Tuesday, July 03, 2012

Book Review: Are We Nearly There Yet?

I don't often do book reviews. Ok. Readers of this blog if there are any of you left, the rate I'm going at the moment, I don't even blog very often anymore...

The reason I don't do book reviews, is mainly a time thing, but Are We Nearly There Yet? by Ben Hatch was so much fun, I felt impelled to break my usual rule and write about it.

As with so many things these days, I first heard about this book via Twitter. It was garnering good reviews (not always a reason for me to go out and buy a book), but more importantly, the premise was one I found irresistible. The book's subtitle is: A Family's 8000 mile around Britain., and is the completely bonkers story of how Ben and his wife Dinah undertook to write a family friendly travel guide, travelling for five months with their two children UNDER the age of four. I told you it was bonkers.
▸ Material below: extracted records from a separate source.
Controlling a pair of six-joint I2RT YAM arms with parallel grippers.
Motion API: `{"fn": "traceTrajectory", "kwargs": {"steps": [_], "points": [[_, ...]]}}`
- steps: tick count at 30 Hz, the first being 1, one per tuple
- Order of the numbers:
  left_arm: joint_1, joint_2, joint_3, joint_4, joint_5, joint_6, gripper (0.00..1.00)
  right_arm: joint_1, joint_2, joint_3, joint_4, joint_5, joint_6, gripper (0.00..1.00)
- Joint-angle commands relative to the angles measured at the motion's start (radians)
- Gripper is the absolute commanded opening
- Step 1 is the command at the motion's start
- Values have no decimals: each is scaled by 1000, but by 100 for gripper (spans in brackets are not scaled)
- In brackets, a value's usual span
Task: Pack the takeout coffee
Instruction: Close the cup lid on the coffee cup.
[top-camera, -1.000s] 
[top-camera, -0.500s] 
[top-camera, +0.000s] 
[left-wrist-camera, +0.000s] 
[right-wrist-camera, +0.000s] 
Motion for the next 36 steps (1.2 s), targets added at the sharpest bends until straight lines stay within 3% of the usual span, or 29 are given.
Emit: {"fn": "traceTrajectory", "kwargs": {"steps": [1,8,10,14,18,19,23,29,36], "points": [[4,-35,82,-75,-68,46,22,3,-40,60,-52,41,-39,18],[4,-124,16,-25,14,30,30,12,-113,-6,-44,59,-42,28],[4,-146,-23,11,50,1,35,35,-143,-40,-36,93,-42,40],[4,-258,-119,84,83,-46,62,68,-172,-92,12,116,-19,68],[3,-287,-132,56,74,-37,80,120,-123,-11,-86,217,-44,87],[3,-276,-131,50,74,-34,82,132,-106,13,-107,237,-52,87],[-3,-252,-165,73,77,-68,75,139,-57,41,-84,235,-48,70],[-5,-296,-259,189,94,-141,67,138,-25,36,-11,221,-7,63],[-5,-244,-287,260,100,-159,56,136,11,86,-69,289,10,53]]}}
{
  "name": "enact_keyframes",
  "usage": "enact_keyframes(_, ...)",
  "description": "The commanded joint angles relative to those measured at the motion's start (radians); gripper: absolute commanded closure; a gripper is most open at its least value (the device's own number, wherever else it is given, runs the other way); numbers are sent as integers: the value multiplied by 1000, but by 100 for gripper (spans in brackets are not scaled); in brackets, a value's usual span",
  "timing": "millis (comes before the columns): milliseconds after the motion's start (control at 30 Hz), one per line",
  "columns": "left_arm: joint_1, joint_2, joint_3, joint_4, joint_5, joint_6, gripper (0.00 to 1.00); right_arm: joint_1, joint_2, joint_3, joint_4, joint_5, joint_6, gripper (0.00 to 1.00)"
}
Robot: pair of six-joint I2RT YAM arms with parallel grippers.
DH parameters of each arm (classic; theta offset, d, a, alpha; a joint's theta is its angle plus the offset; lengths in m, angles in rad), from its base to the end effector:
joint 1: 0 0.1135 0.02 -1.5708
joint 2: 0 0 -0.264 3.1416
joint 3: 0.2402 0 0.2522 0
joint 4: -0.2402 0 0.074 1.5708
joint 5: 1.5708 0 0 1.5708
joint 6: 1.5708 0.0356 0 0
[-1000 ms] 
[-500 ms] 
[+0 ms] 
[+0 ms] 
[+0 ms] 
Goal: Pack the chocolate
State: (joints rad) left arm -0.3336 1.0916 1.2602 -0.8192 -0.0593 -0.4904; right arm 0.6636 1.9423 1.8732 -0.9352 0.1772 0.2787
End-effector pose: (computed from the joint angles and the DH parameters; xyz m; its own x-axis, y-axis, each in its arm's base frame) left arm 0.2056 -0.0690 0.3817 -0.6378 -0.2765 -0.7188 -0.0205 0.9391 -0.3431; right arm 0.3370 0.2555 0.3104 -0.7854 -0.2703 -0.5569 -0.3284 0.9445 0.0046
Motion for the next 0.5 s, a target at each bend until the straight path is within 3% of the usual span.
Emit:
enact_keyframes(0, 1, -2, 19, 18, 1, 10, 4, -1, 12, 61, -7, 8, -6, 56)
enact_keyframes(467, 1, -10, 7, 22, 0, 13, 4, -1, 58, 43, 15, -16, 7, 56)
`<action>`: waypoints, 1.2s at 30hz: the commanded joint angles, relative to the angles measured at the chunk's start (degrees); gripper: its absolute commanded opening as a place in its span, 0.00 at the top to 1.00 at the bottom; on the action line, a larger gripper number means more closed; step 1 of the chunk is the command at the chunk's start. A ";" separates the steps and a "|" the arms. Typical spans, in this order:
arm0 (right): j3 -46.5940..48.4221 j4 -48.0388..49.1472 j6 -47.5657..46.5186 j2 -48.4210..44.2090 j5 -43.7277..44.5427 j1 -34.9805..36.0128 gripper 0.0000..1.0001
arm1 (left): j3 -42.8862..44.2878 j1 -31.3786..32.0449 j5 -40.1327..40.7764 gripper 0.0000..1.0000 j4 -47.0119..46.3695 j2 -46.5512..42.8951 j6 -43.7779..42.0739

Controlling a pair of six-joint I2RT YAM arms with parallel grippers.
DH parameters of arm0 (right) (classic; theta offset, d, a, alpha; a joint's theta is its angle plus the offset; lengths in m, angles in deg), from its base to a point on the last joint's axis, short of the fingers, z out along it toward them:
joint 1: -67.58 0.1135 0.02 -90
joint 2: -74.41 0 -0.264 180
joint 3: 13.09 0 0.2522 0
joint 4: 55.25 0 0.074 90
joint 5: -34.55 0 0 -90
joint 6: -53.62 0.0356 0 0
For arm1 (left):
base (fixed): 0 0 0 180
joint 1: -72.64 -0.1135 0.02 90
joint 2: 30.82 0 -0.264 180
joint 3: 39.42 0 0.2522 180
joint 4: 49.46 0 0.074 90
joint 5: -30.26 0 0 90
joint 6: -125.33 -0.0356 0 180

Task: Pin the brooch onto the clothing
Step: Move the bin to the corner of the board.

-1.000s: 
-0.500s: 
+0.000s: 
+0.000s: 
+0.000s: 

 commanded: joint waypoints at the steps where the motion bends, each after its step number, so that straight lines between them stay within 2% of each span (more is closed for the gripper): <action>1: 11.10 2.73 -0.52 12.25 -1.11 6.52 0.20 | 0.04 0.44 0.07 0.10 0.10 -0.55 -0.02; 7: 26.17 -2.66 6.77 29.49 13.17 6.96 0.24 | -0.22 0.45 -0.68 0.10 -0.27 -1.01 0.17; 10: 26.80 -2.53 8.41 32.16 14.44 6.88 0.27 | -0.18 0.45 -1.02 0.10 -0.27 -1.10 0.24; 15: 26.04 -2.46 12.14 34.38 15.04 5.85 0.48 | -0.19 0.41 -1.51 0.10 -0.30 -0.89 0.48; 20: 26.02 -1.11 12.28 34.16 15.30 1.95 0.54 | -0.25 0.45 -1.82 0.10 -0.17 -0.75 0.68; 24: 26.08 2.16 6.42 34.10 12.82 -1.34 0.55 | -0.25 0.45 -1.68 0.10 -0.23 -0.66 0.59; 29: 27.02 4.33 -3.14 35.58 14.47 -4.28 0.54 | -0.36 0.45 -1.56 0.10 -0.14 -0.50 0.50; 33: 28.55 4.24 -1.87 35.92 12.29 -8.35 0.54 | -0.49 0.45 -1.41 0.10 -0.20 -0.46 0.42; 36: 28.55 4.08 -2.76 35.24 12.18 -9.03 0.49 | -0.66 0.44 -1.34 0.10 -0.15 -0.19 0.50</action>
Now as we are the family who has among other things: taken two elderly parents, a 4month old baby and a 2 year old to Germany; four children under 8 to Spain (twice), gone camping with three children 5 and under while I was 11 weeks pregnant, & driven round Europe more times then I care to mention, this was a book that couldn't fail to appeal. And lots of the places Ben and his family went, we have also visited: Ironbridge , Warwick Castle, Liverpool (we took the same Duck tour as them, but theirs sounded much funnier), and Monkey World among others, so there's a fascination in seeing the same place through someone else's eyes. There's also the shared moments of recognition, such as the moments when children won't sleep,cause mayhem, and the parents collapse in an exhausted heap at the end of the day.

I would have loved this book for that alone. For showing that it's the same for most of us. We muddle through with our kids, particularly when we're travelling, which is possibly the most stressful thing you can do with small children. But I also loved it for the unexpected emotional punch it delivers. Just before Ben and his family set off on this trip, he discovered his father was dying of cancer. His dad insisted on him going on the trip, but much of the journey is punctuated with anxious phone calls home, and the odd dash back. Having so recently attended a dying relative myself, there was much in Ben's story that made me gasp aloud in recognition. The description of his father's last day, could almost have been the one I wrote for mil, and I am not ashamed to say it made me weep. For all of us, there comes a time when we lose someone we love, for most of us, that first experience is with a parent. But at whatever stage of life they or you are at, the loss is tangible and real, and won't hurt any less because someone's had a good innings, or you know they're not suffering anymore. If you've lost your dad, or your mum, or another close family member, you've lost that person, full stop. No amount of rationalising can take the pain away.

And what I loved about the way Ben wrote this, was not only was he honest and open about the way he felt about his dad, and how he coped with his dad dying (at one point on the trip, he wasn't coping well at all, which is unsurprising in the circumstances), but he's taken it beyond the personal, to tell a story that affects us all. And then at the end of it he goes back to his family, and his journey, and their future. Just as his dad would surely have wanted him to.

This is a wonderful book: simultaneously heartbreaking and heartwarming, it made me laugh out loud (there is an outrageous scene involving a toothbrush, which only those of a strong disposition should read),  and weep in equal measures. But above all it is tremendously life affirming. You don't have to have had a family or have suffered bereavement to enjoy it either, his wry observations about the places they visit are funny whatever your circumstances, and his description of Dinah's turtle phobia made me cry with laughter (I think Mrs Hatch deserves a MEDAL quite frankly). Ben Hatch has the knack of taking the mundane and the ordinary and elevating it to story material which will make you desperate to come back for more. I gather he's just about to go round Europe on another family trip. He's totally mad of course, but I can't wait to read the result.